→ REQUIRED WORK:
Below is some data. Retype exactly the lines starting at the one with "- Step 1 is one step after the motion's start" and ending at the one with "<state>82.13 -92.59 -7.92".

→ TASK MATERIAL:
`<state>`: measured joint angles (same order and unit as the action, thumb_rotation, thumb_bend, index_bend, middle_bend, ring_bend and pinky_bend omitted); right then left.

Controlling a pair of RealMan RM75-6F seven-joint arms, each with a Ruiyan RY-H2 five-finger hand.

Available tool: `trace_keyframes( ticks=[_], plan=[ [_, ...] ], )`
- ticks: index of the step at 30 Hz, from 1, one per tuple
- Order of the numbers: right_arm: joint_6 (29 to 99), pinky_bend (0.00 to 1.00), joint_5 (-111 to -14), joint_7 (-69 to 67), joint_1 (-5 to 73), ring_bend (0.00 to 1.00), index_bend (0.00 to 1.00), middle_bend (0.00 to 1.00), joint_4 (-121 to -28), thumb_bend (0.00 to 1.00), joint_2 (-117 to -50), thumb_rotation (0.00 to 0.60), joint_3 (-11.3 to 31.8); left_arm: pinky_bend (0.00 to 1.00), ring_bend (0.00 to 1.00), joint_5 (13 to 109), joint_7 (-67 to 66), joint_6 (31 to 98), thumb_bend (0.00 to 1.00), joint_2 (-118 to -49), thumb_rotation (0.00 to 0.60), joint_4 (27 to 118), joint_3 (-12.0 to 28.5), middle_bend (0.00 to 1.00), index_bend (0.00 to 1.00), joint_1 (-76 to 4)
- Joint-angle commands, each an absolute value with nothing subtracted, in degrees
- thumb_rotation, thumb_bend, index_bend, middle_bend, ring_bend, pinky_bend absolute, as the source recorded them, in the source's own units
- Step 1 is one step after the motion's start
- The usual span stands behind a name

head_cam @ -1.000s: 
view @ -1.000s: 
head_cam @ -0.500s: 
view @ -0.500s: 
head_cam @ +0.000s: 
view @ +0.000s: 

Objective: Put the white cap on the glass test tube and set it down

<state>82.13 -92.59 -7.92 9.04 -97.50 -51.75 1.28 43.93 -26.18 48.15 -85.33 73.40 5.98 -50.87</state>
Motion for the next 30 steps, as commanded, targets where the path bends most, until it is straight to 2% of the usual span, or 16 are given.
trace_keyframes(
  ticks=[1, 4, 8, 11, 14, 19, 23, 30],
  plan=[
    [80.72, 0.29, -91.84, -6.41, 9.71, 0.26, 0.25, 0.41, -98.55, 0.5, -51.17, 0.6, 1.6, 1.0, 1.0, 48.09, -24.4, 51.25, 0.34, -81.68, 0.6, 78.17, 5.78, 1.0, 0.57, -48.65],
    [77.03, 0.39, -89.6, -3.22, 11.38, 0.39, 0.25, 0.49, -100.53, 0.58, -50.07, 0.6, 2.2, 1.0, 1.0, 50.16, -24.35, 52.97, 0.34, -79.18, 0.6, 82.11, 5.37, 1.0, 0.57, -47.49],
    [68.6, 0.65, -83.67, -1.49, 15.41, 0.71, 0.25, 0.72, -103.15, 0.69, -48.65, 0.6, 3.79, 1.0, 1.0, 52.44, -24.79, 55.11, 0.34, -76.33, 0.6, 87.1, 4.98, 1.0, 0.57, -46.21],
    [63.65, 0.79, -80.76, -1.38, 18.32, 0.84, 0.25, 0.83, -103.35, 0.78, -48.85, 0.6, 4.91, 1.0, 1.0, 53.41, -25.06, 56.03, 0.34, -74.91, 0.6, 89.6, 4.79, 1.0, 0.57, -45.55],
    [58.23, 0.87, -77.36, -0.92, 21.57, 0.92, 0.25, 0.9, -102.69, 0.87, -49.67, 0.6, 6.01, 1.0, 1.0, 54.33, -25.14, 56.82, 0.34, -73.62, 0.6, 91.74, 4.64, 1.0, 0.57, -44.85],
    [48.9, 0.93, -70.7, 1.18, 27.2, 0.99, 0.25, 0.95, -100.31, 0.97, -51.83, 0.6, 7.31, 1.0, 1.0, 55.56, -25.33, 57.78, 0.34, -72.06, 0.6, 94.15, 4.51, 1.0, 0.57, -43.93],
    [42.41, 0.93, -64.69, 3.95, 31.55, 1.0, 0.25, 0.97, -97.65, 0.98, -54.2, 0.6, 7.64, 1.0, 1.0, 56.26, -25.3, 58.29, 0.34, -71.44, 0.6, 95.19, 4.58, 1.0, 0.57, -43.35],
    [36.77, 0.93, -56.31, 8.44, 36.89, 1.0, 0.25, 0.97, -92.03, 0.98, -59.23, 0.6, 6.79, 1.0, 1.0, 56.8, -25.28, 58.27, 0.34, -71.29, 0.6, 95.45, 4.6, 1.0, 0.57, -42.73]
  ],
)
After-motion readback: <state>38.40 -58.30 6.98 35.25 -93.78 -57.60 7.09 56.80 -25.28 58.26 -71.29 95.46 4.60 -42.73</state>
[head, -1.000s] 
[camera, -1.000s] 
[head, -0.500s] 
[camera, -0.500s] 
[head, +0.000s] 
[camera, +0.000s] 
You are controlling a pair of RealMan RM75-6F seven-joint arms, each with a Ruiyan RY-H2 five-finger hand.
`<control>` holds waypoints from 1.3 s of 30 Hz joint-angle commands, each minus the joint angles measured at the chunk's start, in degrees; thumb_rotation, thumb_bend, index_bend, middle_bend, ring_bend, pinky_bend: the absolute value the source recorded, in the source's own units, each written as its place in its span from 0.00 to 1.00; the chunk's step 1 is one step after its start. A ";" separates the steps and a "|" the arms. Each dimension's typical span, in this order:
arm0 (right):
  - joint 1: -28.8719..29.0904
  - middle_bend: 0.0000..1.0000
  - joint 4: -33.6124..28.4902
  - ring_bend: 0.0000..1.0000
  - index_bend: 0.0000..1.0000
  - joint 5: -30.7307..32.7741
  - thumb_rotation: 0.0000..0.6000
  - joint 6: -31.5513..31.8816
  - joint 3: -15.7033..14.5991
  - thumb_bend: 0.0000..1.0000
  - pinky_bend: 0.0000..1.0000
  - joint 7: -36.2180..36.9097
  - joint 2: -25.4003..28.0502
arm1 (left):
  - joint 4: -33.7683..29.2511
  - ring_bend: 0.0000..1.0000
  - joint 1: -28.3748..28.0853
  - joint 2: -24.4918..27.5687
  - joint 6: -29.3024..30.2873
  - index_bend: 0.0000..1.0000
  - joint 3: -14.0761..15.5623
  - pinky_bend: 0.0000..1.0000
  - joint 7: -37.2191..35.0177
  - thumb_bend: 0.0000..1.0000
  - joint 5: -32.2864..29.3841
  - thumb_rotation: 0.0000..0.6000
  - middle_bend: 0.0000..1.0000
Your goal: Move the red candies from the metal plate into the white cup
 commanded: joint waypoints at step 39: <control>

→ ANSWER SECTION:
- Step 1 is one step after the motion's start
- The usual span stands behind a name

head_cam @ -1.000s: 
view @ -1.000s: 
head_cam @ -0.500s: 
view @ -0.500s: 
head_cam @ +0.000s: 
view @ +0.000s: 

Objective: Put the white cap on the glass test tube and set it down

<state>82.13 -92.59 -7.92 9.04 -97.50 -51.75 1.28 43.93 -26.18 48.15 -85.33 73.40 5.98 -50.87</state>

Work on this exercise is now finished.